→ **Task to carry out**
Restate the whole of the data below word for word, skipping the images.
*****
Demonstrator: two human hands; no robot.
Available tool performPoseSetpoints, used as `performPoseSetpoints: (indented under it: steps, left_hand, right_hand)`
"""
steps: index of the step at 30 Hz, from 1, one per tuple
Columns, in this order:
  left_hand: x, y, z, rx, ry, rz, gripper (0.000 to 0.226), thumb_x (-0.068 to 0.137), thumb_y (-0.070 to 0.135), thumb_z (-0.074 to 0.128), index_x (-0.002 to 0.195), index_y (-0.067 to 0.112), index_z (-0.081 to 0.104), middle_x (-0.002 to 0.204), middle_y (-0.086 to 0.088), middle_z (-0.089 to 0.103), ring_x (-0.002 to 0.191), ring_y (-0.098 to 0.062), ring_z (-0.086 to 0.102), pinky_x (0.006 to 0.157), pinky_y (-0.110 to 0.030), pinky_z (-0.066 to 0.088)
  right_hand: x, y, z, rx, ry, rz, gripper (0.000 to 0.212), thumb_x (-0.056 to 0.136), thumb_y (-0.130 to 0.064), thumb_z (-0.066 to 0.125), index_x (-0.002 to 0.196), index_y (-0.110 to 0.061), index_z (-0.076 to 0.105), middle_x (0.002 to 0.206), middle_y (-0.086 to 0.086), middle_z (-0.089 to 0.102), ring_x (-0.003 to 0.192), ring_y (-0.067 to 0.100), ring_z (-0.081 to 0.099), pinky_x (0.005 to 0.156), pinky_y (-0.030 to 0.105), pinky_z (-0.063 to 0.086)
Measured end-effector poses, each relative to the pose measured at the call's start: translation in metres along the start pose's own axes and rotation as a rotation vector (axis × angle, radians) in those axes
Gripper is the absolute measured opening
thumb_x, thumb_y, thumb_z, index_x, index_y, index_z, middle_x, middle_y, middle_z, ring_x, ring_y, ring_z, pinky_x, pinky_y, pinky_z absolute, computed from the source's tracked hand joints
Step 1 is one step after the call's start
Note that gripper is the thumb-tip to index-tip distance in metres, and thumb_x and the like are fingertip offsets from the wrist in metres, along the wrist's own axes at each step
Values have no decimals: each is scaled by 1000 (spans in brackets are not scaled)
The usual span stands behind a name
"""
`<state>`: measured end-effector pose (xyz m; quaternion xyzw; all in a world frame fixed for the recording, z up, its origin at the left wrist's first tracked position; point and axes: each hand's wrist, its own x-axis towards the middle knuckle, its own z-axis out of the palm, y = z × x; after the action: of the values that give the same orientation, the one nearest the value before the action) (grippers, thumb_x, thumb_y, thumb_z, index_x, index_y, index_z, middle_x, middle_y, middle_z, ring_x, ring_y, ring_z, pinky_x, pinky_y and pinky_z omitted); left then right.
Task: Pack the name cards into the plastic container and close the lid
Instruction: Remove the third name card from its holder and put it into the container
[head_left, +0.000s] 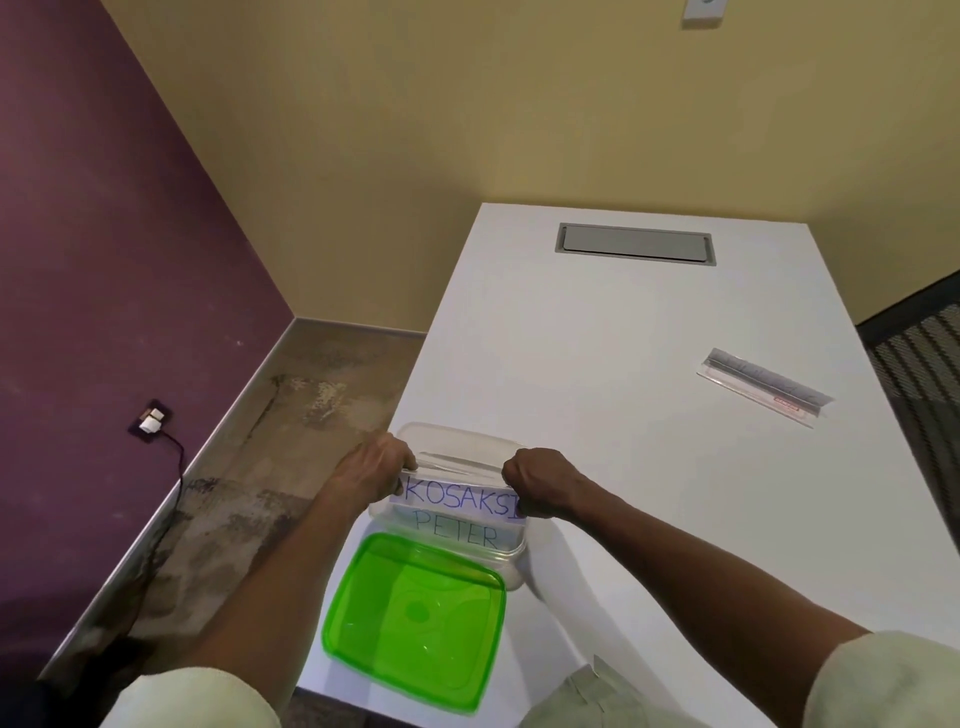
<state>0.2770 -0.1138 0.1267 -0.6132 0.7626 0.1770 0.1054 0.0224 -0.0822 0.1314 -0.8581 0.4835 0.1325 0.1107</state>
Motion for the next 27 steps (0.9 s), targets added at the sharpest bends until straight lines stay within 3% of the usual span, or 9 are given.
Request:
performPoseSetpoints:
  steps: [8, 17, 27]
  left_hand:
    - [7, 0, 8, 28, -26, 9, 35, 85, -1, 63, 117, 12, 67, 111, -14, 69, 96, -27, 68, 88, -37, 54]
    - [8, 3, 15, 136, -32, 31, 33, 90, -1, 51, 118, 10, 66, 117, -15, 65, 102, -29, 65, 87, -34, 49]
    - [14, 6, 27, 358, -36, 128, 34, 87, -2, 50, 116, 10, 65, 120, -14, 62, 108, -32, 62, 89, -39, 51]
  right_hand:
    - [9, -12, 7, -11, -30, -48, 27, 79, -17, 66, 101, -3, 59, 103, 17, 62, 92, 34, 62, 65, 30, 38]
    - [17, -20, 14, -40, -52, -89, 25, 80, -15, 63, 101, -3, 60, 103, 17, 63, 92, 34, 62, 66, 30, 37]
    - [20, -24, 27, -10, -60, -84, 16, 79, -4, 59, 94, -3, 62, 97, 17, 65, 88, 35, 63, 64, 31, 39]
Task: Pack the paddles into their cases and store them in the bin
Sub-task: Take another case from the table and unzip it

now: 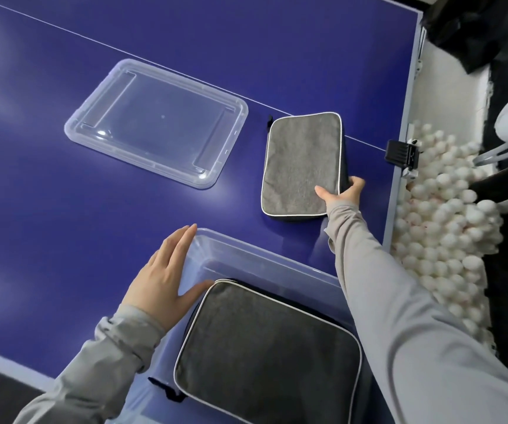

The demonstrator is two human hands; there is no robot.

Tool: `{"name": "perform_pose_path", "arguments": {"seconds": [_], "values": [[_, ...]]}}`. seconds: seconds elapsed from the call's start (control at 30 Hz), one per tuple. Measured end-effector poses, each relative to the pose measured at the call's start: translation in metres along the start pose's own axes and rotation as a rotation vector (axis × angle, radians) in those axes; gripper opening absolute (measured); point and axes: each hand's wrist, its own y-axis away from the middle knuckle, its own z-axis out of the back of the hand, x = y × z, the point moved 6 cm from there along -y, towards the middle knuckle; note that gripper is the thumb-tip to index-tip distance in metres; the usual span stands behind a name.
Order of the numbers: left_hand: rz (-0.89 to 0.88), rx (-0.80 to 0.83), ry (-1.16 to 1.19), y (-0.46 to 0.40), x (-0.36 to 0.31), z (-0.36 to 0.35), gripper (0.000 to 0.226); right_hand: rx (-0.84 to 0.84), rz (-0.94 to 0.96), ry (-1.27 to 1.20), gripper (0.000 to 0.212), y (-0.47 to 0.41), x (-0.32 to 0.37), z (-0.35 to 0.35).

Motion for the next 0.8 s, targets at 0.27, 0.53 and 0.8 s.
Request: {"name": "perform_pose_path", "arguments": {"seconds": [0.27, 0.53, 0.8], "values": [[0.041, 0.020, 0.006, 0.001, 0.005, -0.004, 0.092, -0.070, 0.115, -0.175, 0.053, 0.029, 0.041, 0.027], [0.096, -0.020, 0.103, 0.005, 0.006, 0.002, 0.061, -0.115, 0.214, -0.523, 0.050, 0.095, 0.100, 0.061], [0.415, -0.261, 1.042, 0.012, 0.028, 0.048, 0.029, 0.081, 0.117, -0.588, 0.046, 0.209, 0.097, 0.047]]}}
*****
→ **Expected output**
Demonstrator: two human hands; no robot.
Available tool performPoseSetpoints, used as `performPoseSetpoints: (indented under it: steps, left_hand, right_hand)`
"""
steps: index of the step at 30 Hz, from 1, one per tuple
Columns, in this order:
  left_hand: x, y, z, rx, ry, rz, gripper (0.000 to 0.226), thumb_x (-0.068 to 0.137), thumb_y (-0.070 to 0.135), thumb_z (-0.074 to 0.128), index_x (-0.002 to 0.195), index_y (-0.067 to 0.112), index_z (-0.081 to 0.104), middle_x (-0.002 to 0.204), middle_y (-0.086 to 0.088), middle_z (-0.089 to 0.103), ring_x (-0.002 to 0.191), ring_y (-0.098 to 0.062), ring_z (-0.086 to 0.102), pinky_x (0.006 to 0.157), pinky_y (-0.110 to 0.030), pinky_z (-0.066 to 0.088)
  right_hand: x, y, z, rx, ry, rz, gripper (0.000 to 0.212), thumb_x (-0.056 to 0.136), thumb_y (-0.130 to 0.064), thumb_z (-0.066 to 0.125), index_x (-0.002 to 0.196), index_y (-0.110 to 0.061), index_z (-0.076 to 0.105), middle_x (0.002 to 0.206), middle_y (-0.086 to 0.086), middle_z (-0.089 to 0.102), ring_x (-0.003 to 0.192), ring_y (-0.067 to 0.100), ring_z (-0.081 to 0.099), pinky_x (0.005 to 0.156), pinky_y (-0.030 to 0.105), pinky_z (-0.063 to 0.086)
Measured end-effector poses, each relative to the pose measured at the call's start: translation in metres along the start pose's own axes and rotation as a rotation vector (axis × angle, radians) in those axes
Gripper is the absolute measured opening
thumb_x, thumb_y, thumb_z, index_x, index_y, index_z, middle_x, middle_y, middle_z, ring_x, ring_y, ring_z, pinky_x, pinky_y, pinky_z absolute, computed from the source's tracked hand joints
Step 1 is one step after the call's start
Note that gripper is the thumb-tip to index-tip distance in metres, and thumb_x and the like are fingertip offsets from the wrist in metres, along the wrist's own axes at each step
Values have no decimals: each is scaled by 1000 (spans in brackets are not scaled)
The usual span stands behind a name
"""
`<state>`: measured end-effector pose (xyz m; quaternion xyzw; all in a world frame fixed for the recording, z up, its origin at the left wrist's first tracked position; point and axes: each hand's wrist, its own x-axis towards the middle knuckle, its own z-axis out of the palm, y = z × x; after the action: of the values that give the same orientation, the one nearest the value before the action) (grippers, thumb_x, thumb_y, thumb_z, index_x, index_y, index_z, middle_x, middle_y, middle_z, ring_x, ring_y, ring_z, pinky_x, pinky_y and pinky_z omitted); left then right.
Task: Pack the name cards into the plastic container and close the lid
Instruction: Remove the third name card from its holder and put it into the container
[head_left, +0.000s] 
<state>0.2770 -0.1138 0.1267 -0.6132 0.7626 0.1770 0.1054 0.0224 -0.0822 0.1314 -0.8581 0.4835 0.1325 0.1107</state>
Motion for the next 27 steps (0.9 s), targets added at the sharpest bends until straight lines stay within 3% of the usual span, or 9 are given.
Request:
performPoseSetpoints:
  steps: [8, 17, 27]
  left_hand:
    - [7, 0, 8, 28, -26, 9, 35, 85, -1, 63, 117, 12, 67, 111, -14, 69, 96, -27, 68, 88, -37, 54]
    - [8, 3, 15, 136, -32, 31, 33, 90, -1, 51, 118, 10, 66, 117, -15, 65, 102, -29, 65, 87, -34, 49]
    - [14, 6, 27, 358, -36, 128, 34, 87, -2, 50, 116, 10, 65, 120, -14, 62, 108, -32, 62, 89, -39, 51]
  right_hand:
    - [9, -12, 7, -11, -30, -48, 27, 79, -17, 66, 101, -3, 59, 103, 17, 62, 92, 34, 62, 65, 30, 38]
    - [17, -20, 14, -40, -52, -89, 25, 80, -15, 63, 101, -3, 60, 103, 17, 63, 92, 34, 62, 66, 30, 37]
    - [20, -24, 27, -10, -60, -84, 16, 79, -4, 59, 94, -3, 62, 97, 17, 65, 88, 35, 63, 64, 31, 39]
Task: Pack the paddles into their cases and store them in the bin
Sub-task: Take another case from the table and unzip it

now: 

The demonstrator is two human hands; there is no robot.

Tool: `{"name": "perform_pose_path", "arguments": {"seconds": [_], "values": [[_, ...]]}}`. seconds: seconds elapsed from the call's start (control at 30 Hz), one per tuple. Measured end-effector poses, each relative to the pose measured at the call's start: translation in metres along the start pose's own axes and rotation as a rotation vector (axis × angle, radians) in those axes; gripper opening absolute (measured); point and axes: each hand's wrist, its own y-axis away from the middle knuckle, its own z-axis out of the back of the hand, x = y × z, the point moved 6 cm from there along -y, towards the middle knuckle; note that gripper is the thumb-tip to index-tip distance in metres; the usual span stands behind a name.
Order of the numbers: left_hand: rz (-0.89 to 0.88), rx (-0.80 to 0.83), ry (-1.16 to 1.19), y (-0.46 to 0.40), x (-0.36 to 0.31), z (-0.36 to 0.35), gripper (0.000 to 0.226); right_hand: rx (-0.84 to 0.84), rz (-0.94 to 0.96), ry (-1.27 to 1.20), gripper (0.000 to 0.212), y (-0.47 to 0.41), x (-0.32 to 0.37), z (-0.35 to 0.35).

Motion for the next 0.8 s, targets at 0.27, 0.53 and 0.8 s.
Request: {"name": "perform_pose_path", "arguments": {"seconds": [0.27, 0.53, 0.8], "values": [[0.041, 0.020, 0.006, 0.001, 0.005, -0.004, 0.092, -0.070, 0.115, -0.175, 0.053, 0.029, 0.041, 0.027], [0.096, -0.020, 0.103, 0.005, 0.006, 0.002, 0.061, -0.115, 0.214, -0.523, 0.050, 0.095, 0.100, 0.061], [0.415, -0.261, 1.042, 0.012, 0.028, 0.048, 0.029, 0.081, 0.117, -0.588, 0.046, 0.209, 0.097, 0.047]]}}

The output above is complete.